#### INSTRUCTIONS TO FOLLOW
Every line below from the one containing "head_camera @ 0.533" through the one containing "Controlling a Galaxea" must be transcribed exactly. Omit all lines outside that stretch.

#### PROVIDED MATERIAL
****************

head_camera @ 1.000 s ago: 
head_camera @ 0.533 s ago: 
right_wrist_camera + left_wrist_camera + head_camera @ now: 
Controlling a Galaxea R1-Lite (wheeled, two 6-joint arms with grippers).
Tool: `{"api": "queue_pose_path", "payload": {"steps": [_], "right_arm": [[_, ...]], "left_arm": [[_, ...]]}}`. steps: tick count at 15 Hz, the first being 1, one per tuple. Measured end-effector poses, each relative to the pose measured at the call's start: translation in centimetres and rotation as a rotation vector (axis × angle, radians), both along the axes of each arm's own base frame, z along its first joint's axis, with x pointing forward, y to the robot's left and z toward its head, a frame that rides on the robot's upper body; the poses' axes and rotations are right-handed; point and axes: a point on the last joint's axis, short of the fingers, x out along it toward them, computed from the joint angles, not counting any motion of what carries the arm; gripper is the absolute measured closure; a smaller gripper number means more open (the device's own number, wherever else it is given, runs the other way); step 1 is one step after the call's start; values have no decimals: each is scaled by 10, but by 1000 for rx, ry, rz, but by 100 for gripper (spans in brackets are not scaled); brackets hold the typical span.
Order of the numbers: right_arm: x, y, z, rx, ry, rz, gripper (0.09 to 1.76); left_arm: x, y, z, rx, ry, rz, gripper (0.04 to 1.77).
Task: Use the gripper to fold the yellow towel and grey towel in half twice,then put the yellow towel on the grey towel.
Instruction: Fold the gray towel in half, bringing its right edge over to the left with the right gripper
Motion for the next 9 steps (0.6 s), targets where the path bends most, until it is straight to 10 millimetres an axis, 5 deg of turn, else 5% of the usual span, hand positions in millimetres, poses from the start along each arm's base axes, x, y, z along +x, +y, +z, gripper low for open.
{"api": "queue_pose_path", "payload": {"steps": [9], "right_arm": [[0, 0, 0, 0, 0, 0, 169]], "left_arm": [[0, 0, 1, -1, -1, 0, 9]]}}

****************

#### ANSWER TO THIS TASK
head_camera @ 0.533 s ago: 
right_wrist_camera + left_wrist_camera + head_camera @ now: 
Controlling a Galaxea R1-Lite (wheeled, two 6-joint arms with grippers).

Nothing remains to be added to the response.